PROVIDED DATA
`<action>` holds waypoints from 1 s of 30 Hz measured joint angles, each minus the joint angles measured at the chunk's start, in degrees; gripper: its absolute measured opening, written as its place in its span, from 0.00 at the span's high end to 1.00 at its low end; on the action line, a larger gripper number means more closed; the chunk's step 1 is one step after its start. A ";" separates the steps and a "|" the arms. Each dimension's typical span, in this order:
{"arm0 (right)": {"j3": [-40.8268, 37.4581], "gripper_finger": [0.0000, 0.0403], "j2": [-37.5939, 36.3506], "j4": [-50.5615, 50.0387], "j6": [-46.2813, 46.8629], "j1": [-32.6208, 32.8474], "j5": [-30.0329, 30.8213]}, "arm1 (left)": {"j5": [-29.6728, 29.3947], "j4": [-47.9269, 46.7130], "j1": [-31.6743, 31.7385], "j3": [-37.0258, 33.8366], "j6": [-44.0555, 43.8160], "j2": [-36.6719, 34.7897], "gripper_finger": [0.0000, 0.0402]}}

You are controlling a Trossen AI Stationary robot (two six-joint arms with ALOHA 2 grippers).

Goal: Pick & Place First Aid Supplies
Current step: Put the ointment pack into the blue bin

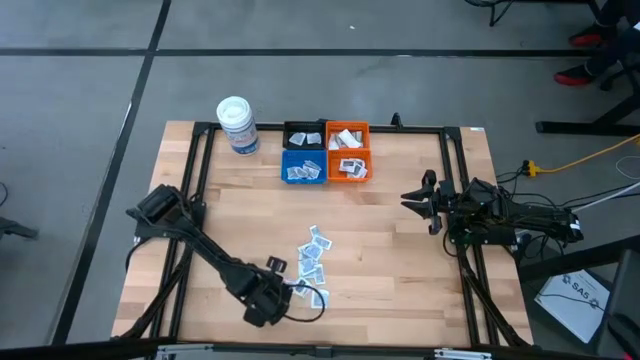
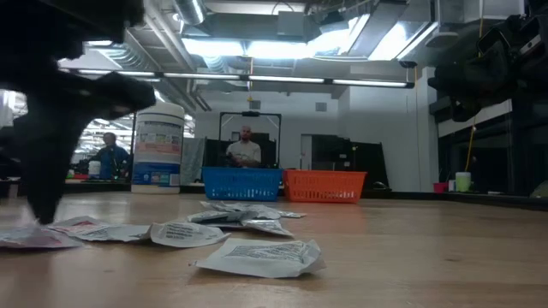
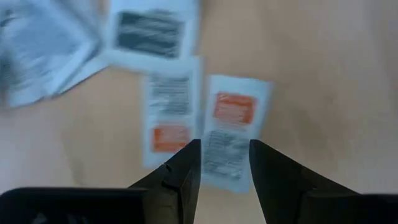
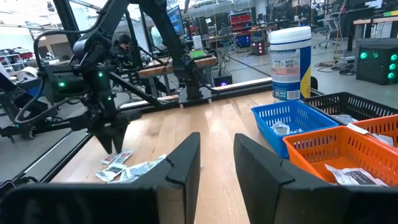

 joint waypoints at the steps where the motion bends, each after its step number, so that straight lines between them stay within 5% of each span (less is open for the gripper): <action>1: 0.01 0.75 -0.02 0.00 -0.02 -0.01 -0.01 | 1.15 0.75 -0.29 0.00 1.28 0.26 0.68; 7: 0.00 0.75 -0.02 0.00 -0.02 0.00 0.00 | 2.59 2.52 -2.93 -0.19 8.62 0.87 0.68; 20: 0.01 0.75 0.00 0.00 -0.02 0.00 0.00 | 4.02 3.08 -2.15 -0.26 2.32 1.46 0.69; 30: 0.00 0.75 -0.02 0.00 -0.02 0.00 0.00 | 1.91 5.99 -2.17 -0.33 -6.19 1.72 0.96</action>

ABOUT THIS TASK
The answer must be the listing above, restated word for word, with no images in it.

RESPONSE TO THE TASK
`<action>` holds waypoints from 1 s of 30 Hz measured joint angles, each minus the joint angles measured at the chunk's start, in degrees; gripper: its absolute measured opening, written as its place in its span, from 0.00 at the span's high end to 1.00 at its low end; on the action line, a larger gripper number means more closed; the chunk's step 1 is one step after its start. A ";" separates the steps and a "|" the arms. Each dimension's typical span, in this order:
{"arm0 (right)": {"j3": [-40.8268, 37.4581], "gripper_finger": [0.0000, 0.0403], "j2": [-37.5939, 36.3506], "j4": [-50.5615, 50.0387], "j6": [-46.2813, 46.8629], "j1": [-32.6208, 32.8474], "j5": [-30.0329, 30.8213]}, "arm1 (left)": {"j5": [-29.6728, 29.3947], "j4": [-47.9269, 46.7130], "j1": [-31.6743, 31.7385], "j3": [-37.0258, 33.8366], "j6": [-44.0555, 43.8160], "j2": [-36.6719, 34.7897], "gripper_finger": [0.0000, 0.0402]}}

You are controlling a Trossen AI Stationary robot (two six-joint arms with ALOHA 2 grippers).

Goal: Pick & Place First Aid Supplies
Current step: Put the ointment pack into the blue bin


 joint waypoints at the steps where the motion bends, each after its step number, so that straight lines between them stay within 5% of each span (less is open for the gripper): <action>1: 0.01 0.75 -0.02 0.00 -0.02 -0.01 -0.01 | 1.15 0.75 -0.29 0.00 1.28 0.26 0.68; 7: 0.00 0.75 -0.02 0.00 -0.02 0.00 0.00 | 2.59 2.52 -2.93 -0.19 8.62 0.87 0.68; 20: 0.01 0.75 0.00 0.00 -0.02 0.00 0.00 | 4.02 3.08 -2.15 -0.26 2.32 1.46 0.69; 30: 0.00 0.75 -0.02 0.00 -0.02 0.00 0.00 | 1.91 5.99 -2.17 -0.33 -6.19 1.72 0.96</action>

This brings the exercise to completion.